**Your objective**
The answer must restate the records below word for word.

**Data to examine**
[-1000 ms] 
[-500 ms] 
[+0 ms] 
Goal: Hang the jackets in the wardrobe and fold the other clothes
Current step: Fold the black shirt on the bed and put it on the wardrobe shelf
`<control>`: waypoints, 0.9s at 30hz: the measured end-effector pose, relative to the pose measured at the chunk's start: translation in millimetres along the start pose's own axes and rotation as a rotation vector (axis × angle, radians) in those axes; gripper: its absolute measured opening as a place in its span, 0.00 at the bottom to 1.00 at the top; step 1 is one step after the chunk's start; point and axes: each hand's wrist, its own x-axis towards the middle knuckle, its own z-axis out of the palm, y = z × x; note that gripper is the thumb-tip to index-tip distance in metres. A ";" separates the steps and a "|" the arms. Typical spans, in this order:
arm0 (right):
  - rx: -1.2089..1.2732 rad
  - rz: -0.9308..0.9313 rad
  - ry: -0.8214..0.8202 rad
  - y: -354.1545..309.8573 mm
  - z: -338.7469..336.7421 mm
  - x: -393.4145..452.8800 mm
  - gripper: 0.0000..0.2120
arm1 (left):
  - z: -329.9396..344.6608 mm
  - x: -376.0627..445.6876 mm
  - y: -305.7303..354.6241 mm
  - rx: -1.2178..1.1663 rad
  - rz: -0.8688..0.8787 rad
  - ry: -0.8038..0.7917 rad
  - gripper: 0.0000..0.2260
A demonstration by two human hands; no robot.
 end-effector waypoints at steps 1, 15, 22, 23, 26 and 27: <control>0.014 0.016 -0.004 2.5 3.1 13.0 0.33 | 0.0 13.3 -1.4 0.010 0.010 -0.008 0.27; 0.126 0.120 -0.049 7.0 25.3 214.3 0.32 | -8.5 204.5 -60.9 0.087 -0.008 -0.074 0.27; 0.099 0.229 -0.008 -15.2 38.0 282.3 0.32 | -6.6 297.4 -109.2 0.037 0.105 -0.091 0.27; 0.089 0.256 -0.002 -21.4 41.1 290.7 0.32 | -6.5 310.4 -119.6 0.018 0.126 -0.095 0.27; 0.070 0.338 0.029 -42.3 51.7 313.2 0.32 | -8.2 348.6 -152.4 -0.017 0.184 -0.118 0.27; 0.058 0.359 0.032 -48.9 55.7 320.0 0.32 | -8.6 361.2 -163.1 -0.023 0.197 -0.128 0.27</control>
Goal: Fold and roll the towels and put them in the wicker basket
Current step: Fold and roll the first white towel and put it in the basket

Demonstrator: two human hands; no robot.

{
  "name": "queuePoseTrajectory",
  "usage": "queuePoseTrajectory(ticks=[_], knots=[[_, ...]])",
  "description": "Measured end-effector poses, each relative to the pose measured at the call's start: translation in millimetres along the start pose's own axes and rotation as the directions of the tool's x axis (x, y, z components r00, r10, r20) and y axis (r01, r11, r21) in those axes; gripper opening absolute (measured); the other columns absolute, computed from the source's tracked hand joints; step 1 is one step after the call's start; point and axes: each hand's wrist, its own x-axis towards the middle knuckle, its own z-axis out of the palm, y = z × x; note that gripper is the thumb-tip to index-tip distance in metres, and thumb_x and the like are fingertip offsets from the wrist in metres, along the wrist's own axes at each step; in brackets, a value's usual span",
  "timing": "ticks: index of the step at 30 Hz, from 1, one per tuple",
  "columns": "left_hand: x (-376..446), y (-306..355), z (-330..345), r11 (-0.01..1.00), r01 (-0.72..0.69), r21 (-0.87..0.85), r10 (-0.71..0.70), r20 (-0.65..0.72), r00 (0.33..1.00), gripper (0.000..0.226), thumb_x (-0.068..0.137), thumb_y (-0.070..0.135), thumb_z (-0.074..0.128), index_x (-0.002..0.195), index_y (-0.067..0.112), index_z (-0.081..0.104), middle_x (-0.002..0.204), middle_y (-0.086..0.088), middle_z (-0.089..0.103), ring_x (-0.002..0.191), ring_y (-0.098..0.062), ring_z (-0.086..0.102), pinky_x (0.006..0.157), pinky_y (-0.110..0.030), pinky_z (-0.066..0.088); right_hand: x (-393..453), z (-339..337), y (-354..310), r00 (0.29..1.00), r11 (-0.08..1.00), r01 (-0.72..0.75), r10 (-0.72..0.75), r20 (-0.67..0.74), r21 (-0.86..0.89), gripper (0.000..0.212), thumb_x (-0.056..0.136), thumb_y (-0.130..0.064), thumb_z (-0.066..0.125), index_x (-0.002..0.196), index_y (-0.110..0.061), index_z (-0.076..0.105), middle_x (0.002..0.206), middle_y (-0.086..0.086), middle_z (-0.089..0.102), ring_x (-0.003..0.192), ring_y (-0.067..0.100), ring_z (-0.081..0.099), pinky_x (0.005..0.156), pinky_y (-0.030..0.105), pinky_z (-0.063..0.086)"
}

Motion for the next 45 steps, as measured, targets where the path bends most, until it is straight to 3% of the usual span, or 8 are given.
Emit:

**Your response**
[-1000 ms] 
[-500 ms] 
[+0 ms] 
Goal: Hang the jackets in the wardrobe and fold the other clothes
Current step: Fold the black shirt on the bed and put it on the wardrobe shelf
`<control>`: waypoints, 0.9s at 30hz: the measured end-effector pose, relative to the pose measured at the chunk's start: translation in millimetres along the start pose's own axes and rotation as a rotation vector (axis × angle, radians) in those axes; gripper: its absolute measured opening as a place in its span, 0.00 at the bottom to 1.00 at the top; step 1 is one step after the chunk's start; point and axes: each hand's wrist, its own x-axis towards the middle knuckle, its own z-axis out of the palm, y = z × x; note that gripper is the thumb-tip to index-tip distance in metres. A ";" separates the steps and a "|" the arms. Typical spans, in this order:
arm0 (right):
  - rx: -1.2089..1.2732 rad
  - rz: -0.9308..0.9313 rad
  - ry: -0.8214..0.8202 rad
  - y: -354.1545..309.8573 mm
  - z: -338.7469..336.7421 mm
  - x: -393.4145..452.8800 mm
  - gripper: 0.0000..0.2120
arm1 (left):
  - z: -329.9396..344.6608 mm
  - x: -376.0627..445.6876 mm
  - y: -305.7303..354.6241 mm
  - rx: -1.2178..1.1663 rad
  - rz: -0.8688..0.8787 rad
  - ry: -0.8038..0.7917 rad
  - gripper: 0.0000..0.2260
A demonstration by two human hands; no robot.
 end-effector waypoints at steps 1, 15, 22, 23, 26 and 27: <control>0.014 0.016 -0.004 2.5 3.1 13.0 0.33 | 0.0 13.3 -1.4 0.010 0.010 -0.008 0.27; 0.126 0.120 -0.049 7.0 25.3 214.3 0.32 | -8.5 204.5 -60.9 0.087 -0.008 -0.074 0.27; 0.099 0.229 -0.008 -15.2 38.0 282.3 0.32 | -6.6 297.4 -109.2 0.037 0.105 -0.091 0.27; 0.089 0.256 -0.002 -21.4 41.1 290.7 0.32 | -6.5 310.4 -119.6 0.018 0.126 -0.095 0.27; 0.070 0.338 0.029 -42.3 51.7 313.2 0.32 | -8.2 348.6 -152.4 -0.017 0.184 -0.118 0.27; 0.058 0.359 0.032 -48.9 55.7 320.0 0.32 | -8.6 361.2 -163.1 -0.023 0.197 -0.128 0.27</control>
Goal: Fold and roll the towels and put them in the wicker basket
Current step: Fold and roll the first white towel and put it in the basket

Demonstrator: two human hands; no robot.

{
  "name": "queuePoseTrajectory",
  "usage": "queuePoseTrajectory(ticks=[_], knots=[[_, ...]])",
  "description": "Measured end-effector poses, each relative to the pose measured at the call's start: translation in millimetres along the start pose's own axes and rotation as the directions of the tool's x axis (x, y, z components r00, r10, r20) and y axis (r01, r11, r21) in those axes; gripper opening absolute (measured); the other columns absolute, computed from the source's tracked hand joints; step 1 is one step after the call's start; point and axes: each hand's wrist, its own x-axis towards the middle knuckle, its own z-axis out of the palm, y = z × x; note that gripper is the thumb-tip to index-tip distance in metres, and thumb_x and the like are fingertip offsets from the wrist in metres, along the wrist's own axes at each step; in brackets, a value's usual span",
  "timing": "ticks: index of the step at 30 Hz, from 1, one per tuple",
  "columns": "left_hand: x (-376..446), y (-306..355), z (-330..345), r11 (-0.01..1.00), r01 (-0.72..0.69), r21 (-0.87..0.85), r10 (-0.71..0.70), r20 (-0.65..0.72), r00 (0.33..1.00), gripper (0.000..0.226), thumb_x (-0.068..0.137), thumb_y (-0.070..0.135), thumb_z (-0.074..0.128), index_x (-0.002..0.195), index_y (-0.067..0.112), index_z (-0.081..0.104), middle_x (-0.002..0.204), middle_y (-0.086..0.088), middle_z (-0.089..0.103), ring_x (-0.002..0.191), ring_y (-0.098..0.062), ring_z (-0.086..0.102), pinky_x (0.006..0.157), pinky_y (-0.110..0.030), pinky_z (-0.066..0.088); right_hand: x (-393..453), z (-339..337), y (-354..310), r00 (0.29..1.00), r11 (-0.08..1.00), r01 (-0.72..0.75), r10 (-0.72..0.75), r20 (-0.67..0.74), r21 (-0.86..0.89), gripper (0.000..0.212), thumb_x (-0.056..0.136), thumb_y (-0.130..0.064), thumb_z (-0.066..0.125), index_x (-0.002..0.196), index_y (-0.110..0.061), index_z (-0.076..0.105), middle_x (0.002..0.206), middle_y (-0.086..0.086), middle_z (-0.089..0.102), ring_x (-0.003..0.192), ring_y (-0.067..0.100), ring_z (-0.081..0.099), pinky_x (0.005..0.156), pinky_y (-0.030..0.105), pinky_z (-0.063..0.086)"
}

Motion for the next 45 steps, as measured, targets where the path bends most, until it is straight to 3% of the usual span, or 8 are given.
Emit:

The output requires nothing else.